Author Affiliations: Division of Nutritional Sciences, Cornell University, Ithaca, New York (Drs Bartali, Frongillo, and Stipanuk); Department of Internal Medicine, Yale University School of Medicine, New Haven, Connecticut (Drs Bartali, Allore, and Gill); Department of Health Promotion, Education, and Behavior, Arnold School of Public Health, University of South Carolina, Columbia (Dr Frongillo); Laboratory of Epidemiology, Demography, and Biometry (Dr Guralnik) and Longitudinal Studies Section, Clinical Research Branch (Dr Ferrucci), National Institute on Aging, Bethesda, Maryland; Institute of Gerontology and Geriatrics, University of Perugia, Medical School Policlinico Monteluce, Perugia, Italy (Dr Cherubini); and Azienda Sanitaria Firenze, Florence, Italy (Dr Bandinelli).

JAMA. 2008;299(3):308-315. doi:10.1001/jama.299.3.308
Abstract

Context Maintaining independence of older persons is a public health priority, and identifying the factors that contribute to decline in physical function is needed to prevent or postpone the disablement process. The potential deleterious effect of poor nutrition on decline in physical function in older persons is unclear.

Objective To determine whether a low serum concentration of micronutrients is associated with subsequent decline in physical function among older men and women living in the community.

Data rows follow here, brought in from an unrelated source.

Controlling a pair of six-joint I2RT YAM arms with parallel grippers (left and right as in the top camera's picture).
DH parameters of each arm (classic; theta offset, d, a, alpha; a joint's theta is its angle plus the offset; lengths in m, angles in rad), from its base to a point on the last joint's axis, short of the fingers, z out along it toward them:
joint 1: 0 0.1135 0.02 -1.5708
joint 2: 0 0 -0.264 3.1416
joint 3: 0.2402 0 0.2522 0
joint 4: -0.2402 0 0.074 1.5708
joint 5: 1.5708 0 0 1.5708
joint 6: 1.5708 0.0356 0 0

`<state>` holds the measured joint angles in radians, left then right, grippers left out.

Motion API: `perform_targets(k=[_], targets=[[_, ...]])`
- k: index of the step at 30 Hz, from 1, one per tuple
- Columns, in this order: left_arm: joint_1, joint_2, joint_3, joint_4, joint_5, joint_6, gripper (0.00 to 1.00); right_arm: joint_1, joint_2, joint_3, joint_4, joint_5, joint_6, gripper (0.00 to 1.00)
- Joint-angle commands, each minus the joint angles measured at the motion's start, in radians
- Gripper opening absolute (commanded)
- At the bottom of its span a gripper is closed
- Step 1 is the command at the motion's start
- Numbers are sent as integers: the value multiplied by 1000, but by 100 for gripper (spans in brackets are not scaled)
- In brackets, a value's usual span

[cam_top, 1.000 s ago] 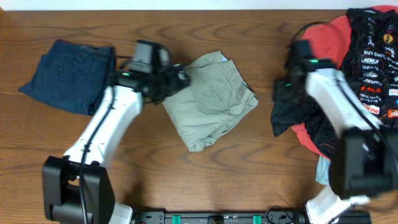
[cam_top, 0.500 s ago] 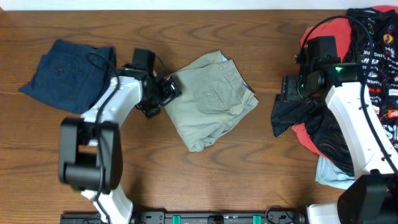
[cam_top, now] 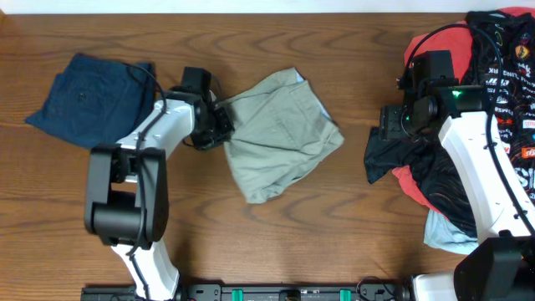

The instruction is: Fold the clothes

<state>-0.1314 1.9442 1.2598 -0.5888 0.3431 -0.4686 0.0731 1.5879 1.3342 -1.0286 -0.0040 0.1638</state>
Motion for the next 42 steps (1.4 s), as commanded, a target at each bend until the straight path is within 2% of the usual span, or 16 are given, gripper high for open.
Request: perform_targets(k=[1, 6, 11, 12, 14, 15, 18, 24, 29, 32, 36, 40, 42], targets=[[77, -131, 99, -17, -151, 115, 6, 19, -22, 6, -3, -4, -4, 69], [223, -280, 211, -3, -273, 132, 6, 19, -22, 7, -3, -4, -4, 68], [418, -346, 227, 26, -284, 131, 6, 19, -22, 7, -3, -4, -4, 68], [454, -346, 227, 15, -285, 132, 13, 19, -22, 6, -2, -4, -4, 69], [526, -337, 227, -17, -284, 131, 63, 19, -22, 6, -3, -5, -4, 69], [563, -330, 227, -37, -283, 106, 99, 19, -22, 6, -3, -5, -4, 69], [619, -316, 227, -63, -238, 20, 98, 19, -22, 6, -4, -4, -4, 70], [610, -319, 226, -65, -87, 20, 98, 18, -22, 6, -6, -4, -4, 72], [473, -319, 226, -122, -51, 84, 98, 18, -22, 6, 37, -48, 22, 88], [357, -317, 226, -173, -53, 181, 98, 18, -22, 6, 84, -133, 22, 90], [193, -317, 226, -364, -151, 308, 98, -1, -22, 6, 99, -159, 22, 92], [102, -318, 226, -586, -340, 307, 98, -34, -22, 6, 16, -161, 0, 94], [88, -319, 226, -661, -363, 307, 98, -47, -22, 6, -43, -161, -5, 95]])
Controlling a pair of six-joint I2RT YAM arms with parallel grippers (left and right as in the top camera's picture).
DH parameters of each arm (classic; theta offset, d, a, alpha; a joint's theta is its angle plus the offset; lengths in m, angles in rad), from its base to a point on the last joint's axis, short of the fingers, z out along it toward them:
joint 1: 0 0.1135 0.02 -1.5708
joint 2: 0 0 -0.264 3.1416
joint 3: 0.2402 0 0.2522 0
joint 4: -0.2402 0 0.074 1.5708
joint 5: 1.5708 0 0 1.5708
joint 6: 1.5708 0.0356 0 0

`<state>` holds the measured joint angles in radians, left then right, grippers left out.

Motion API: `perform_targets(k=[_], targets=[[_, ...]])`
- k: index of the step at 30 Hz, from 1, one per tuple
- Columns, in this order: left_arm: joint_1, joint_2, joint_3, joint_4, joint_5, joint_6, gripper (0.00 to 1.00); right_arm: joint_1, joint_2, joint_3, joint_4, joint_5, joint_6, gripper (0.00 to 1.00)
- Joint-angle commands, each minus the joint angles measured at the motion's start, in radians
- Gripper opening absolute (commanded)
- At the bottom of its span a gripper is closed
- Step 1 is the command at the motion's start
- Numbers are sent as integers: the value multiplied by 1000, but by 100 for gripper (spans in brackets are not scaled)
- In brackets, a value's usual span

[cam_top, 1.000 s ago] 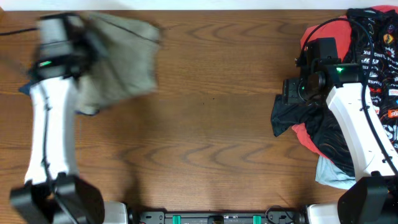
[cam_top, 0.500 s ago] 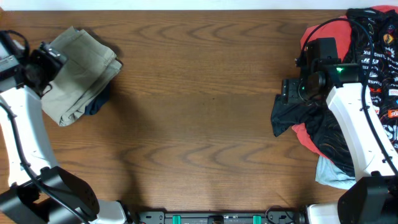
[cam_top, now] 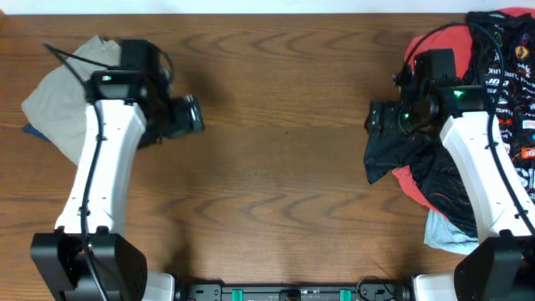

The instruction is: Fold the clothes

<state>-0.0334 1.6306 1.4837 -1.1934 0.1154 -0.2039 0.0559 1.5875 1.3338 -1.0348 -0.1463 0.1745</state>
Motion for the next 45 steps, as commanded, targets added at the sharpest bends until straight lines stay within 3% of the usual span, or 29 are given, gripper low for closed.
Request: perform_targets(k=[1, 8, 12, 20, 28, 36, 45], targets=[[-10, -10, 2, -82, -133, 37, 98, -35, -22, 7, -63, -19, -15, 95], [-12, -149, -7, -160, -118, 16, 98, -51, -71, 7, -200, 24, -38, 99], [-28, -341, -46, -156, -97, 31, 98, -51, -177, -11, -217, 53, -37, 99], [-125, -833, -190, -87, -97, 110, 98, -50, -560, -205, -29, 79, -29, 99], [-140, -1234, -237, -90, -98, 110, 98, -50, -914, -449, 135, 137, -3, 99], [-139, -1326, -253, -108, -101, 110, 98, -50, -958, -491, 134, 142, -3, 99], [-140, -1326, -417, -107, -101, 110, 98, -50, -958, -491, 99, 142, -3, 99]])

Design, Setting, and Participants Longitudinal study of 698 community-living persons 65 years or older who were randomly selected from a population registry in Tuscany, Italy. Participants completed the baseline examination from November 1, 1998, through May 28, 2000, and the 3-year follow-up assessments from November 1, 2001, through March 30, 2003.

Main Outcome Measure Decline in physical function was defined as a loss of at least 1 point in the Short Physical Performance Battery during the 3-year follow-up. Odds ratios (ORs) were calculated for the lowest quartile of each nutrient using the other 3 quartiles combined as the reference group. Two additional and complementary analytical approaches were used to confirm the validity of the results.

Results  The mean decline in the Short Physical Performance Battery score was 1.1 point. In a logistic regression analysis that was adjusted for potential confounders, only a low concentration of vitamin E (<1.1 μg/mL [<24.9 μmol/L]) was significantly associated with subsequent decline in physical function (OR, 1.62; 95% confidence interval, 1.11-2.36; P = .01 for association of lowest α-tocopherol quartile with at least a 1-point decline in physical function). In a general linear model, the concentration of vitamin E at baseline, when analyzed as a continuous measure, was significantly associated with the Short Physical Performance Battery score at follow-up after adjustment for potential confounders and Short Physical Performance Battery score at baseline (β = .023; P = .01). In a classification and regression tree analysis, age older than 81 years and vitamin E (in participants aged 70-80 years) were identified as the strongest determinants of decline in physical function (physical decline in 84% and 60%, respectively; misclassification error rate, 0.33).

Conclusions These results provide empirical evidence that a low serum concentration of vitamin E is associated with subsequent decline in physical function among community-living older adults. Clinical trials may be warranted to determine whether an optimal concentration of vitamin E reduces functional decline and the onset of disability in older persons.